• Aim of the exercise:
Read the data, and whenever a line holds the word "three", report that line.
Dataset excerpt Block Start
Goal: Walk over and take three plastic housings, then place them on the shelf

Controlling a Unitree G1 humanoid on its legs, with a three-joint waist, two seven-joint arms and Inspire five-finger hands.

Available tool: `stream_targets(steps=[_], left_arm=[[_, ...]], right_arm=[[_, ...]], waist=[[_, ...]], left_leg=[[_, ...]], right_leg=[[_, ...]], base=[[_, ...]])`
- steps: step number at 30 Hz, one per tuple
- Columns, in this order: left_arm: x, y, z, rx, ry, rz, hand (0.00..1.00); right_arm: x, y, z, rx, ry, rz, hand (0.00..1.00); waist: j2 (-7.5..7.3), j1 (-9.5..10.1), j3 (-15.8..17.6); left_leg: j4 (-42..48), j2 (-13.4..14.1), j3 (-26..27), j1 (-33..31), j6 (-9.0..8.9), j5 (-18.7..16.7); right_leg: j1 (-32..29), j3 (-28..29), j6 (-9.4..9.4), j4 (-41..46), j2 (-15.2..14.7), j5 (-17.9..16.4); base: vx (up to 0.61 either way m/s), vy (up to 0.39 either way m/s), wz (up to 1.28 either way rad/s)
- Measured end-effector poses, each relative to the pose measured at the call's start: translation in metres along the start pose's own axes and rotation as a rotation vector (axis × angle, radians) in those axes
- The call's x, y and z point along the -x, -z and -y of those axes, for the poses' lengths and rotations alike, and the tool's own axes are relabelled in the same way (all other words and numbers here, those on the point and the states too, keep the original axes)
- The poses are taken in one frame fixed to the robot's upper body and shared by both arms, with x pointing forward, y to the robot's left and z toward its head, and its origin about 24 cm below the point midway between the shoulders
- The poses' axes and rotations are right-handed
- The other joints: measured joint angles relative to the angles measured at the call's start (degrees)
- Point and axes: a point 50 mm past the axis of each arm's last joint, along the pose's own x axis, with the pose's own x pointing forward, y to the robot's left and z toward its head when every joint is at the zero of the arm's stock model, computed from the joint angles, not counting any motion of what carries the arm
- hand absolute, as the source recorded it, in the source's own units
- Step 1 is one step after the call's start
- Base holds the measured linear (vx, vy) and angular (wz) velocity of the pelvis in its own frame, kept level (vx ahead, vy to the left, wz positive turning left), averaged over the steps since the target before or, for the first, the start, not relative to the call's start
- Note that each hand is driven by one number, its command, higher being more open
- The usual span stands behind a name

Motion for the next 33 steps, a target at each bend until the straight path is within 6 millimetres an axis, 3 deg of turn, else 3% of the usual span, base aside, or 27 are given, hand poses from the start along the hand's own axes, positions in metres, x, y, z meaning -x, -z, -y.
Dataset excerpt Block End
• Your response:
Goal: Walk over and take three plastic housings, then place them on the shelf
Controlling a Unitree G1 humanoid on its legs, with a three-joint waist, two seven-joint arms and Inspire five-finger hands.

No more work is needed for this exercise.